Please tell us which page of which Portmanteua.


PORTMANTEAU 023
                                                                             Sesheke,
                                                                             N. Rhodesia.
                                                                             13th April, 1937.
Darling Everybody,

By the time you get this we will be 50! There, Mum, it's all very well for you to count your grey hairs and say you're so old and haggard, but we've beaten new by two whole years, and where only 30 years younger than Dad so we must be getting on.

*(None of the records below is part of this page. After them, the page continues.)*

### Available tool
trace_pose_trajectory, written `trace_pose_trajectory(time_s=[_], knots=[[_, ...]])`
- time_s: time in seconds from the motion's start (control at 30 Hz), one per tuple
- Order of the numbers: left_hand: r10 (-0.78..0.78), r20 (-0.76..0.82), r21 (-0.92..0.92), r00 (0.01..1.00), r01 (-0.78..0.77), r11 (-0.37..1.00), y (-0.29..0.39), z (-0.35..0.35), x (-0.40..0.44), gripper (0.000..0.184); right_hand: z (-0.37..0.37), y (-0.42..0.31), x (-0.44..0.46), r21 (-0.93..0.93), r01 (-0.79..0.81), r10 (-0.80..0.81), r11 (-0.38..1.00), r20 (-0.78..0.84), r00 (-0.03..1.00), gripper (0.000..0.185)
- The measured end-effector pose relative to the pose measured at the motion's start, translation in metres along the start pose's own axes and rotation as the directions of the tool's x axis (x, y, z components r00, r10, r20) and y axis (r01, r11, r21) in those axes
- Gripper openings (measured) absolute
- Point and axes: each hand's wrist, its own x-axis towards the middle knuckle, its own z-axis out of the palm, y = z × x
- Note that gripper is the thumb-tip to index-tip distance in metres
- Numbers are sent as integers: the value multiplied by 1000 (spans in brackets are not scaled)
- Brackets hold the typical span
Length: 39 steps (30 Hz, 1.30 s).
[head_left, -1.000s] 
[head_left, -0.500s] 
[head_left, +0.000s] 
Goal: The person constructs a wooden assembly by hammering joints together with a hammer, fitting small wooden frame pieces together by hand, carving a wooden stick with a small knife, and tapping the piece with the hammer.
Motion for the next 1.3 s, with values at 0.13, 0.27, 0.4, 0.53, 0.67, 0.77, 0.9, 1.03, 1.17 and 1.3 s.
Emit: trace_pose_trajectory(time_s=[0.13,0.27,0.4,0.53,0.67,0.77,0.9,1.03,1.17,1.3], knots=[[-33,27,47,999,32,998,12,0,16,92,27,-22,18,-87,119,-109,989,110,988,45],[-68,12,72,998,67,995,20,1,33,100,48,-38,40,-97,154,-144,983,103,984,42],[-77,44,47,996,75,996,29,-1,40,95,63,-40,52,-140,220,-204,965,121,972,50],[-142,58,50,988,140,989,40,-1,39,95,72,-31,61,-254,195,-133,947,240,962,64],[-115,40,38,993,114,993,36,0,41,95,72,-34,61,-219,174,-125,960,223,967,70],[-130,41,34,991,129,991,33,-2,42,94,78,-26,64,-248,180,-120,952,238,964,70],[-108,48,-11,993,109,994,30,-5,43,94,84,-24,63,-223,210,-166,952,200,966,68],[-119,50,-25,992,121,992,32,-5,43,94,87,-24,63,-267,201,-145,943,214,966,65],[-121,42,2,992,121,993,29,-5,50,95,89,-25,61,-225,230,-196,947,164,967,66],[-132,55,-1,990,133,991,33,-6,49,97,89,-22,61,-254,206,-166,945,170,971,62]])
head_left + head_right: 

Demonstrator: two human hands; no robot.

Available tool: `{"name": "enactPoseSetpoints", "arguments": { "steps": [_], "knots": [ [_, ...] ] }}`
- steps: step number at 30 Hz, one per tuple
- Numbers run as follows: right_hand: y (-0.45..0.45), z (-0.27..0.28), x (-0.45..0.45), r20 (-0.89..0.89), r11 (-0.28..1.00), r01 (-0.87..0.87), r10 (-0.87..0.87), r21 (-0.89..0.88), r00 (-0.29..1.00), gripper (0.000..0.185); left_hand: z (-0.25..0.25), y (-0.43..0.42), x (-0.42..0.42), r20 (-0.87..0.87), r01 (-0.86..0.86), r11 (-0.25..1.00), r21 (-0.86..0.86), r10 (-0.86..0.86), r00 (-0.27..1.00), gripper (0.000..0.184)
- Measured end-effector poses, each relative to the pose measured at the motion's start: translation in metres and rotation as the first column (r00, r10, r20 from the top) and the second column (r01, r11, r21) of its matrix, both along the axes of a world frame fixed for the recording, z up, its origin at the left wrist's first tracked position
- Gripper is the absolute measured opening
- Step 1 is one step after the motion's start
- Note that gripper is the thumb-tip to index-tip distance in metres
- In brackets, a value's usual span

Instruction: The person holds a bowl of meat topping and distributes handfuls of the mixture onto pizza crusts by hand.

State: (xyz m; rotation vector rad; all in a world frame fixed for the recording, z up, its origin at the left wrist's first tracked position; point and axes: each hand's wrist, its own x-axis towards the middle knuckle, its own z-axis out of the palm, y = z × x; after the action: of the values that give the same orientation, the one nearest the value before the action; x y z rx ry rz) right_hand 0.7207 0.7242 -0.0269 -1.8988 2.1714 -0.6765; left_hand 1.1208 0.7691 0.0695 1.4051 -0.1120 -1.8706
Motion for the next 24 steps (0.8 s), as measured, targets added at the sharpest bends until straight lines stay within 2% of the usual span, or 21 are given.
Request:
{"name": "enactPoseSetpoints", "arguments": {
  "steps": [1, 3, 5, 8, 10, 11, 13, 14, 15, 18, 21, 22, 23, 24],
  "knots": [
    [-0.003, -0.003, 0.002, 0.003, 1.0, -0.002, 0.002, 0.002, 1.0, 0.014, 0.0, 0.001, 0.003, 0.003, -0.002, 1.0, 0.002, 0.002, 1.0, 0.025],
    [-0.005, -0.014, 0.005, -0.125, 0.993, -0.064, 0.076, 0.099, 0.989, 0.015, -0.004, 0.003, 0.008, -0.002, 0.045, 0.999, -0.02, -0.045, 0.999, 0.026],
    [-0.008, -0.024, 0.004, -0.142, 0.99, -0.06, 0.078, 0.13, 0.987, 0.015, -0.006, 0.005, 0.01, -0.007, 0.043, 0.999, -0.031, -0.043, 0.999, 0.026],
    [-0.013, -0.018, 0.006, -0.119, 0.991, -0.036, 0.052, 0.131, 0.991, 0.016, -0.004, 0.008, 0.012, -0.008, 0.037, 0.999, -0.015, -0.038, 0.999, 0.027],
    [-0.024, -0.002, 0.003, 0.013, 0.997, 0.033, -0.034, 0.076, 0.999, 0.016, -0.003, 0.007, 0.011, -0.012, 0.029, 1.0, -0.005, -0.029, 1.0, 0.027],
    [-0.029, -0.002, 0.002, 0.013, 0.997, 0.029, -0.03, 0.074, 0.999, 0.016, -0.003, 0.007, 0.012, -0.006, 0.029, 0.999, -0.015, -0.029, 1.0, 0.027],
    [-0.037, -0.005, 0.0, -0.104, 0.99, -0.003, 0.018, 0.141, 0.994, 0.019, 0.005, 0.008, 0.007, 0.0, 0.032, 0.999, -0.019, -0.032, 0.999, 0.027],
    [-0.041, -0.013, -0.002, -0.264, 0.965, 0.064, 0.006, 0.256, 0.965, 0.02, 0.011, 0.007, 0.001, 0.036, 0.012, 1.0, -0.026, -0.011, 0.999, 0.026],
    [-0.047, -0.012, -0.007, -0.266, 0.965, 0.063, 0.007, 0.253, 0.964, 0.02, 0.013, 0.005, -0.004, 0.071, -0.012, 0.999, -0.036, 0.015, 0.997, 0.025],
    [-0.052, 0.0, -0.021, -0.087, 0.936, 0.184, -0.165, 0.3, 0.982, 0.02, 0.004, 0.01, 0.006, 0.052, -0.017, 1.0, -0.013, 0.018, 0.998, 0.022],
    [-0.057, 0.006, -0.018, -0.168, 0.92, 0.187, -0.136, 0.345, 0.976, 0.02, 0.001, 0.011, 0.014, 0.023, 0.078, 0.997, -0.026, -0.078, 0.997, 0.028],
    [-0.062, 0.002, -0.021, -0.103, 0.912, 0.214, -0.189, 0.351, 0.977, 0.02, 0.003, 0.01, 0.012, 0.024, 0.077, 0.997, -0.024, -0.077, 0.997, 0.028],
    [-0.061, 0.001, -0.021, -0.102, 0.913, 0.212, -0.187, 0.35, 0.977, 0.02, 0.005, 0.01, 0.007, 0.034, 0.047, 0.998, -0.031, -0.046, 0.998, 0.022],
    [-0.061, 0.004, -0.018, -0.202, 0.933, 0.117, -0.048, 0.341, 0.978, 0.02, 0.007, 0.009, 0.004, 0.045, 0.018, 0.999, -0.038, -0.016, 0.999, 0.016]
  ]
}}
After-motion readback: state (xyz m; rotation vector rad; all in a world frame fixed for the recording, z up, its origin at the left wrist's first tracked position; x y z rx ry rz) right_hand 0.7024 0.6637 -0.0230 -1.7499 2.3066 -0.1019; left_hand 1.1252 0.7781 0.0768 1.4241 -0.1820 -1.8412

And shall I tell you what letters we got in our birthday mail?
1). One page from Mummy enclosing photographs of Abbotswood which we have seen already.
2). A letter from Dad telling us to stop producing twins "Mrs Noah, stop it – bringing the animals into the world to buy two!" – So we have obediently stopped.
3). A letter from Mum which was practically all to Peter and she didn't EVEN send us her love!
4). Nothing from Peter.
5). Nothing from Ralph.
6). Nothing from Heather.
7). A nice letter from Daddy without mention of birthdays! Poor you, having that awful skin trouble again, and I do hope it isn't being too bad. It sounds such a beastly thing, but we hope it won't last long.

And I'm going to address this portmanteau to Abbotswood for the first time – ain't that exciting. You will be old inhabitants by the time this arrives I expect, and what jolly good fun you must be having arranging all the rooms and sticking up all the pictures on getting new curtains and things. You're lucky being only a few miles away so that you can just go back for anything you've forgotten, and can take so many small things loose in the car.

We've just begun packing, and are going to do about an hour a day so as not to tire us. Yesterday we did three early morning tea sets, pink Baden Powell tea set, the lovely green Copeland tea set, which we very much regret that we've got out here as it seems such a shame to lug it round the country with us every time you move and probably not use it for centuries. I sat in a deck chair and sewed while the boys did the packing, and I think it will all get done very easily.

But were not so lucky as you, because every single thing has got to be packed up, and packed well to so as not to mind being carried on people's heads, and not to mind the rain or the damp of being left out at nights, and we can't just pop back and fetch anything we forgotten.


- 2 -
Oh, by the way, we also got a letter from Phibbs by this mail, and he said that they are due in Livingstone on May 2nd. "...I think we will follow your example and fly up… I suppose we will be a day or two in Livingstone, and get out to Sesheke about the 7th." So that all fits in beautifully, and I will go down to Livingstone in their returning plane, so that I only need pay half fare instead of a whole one!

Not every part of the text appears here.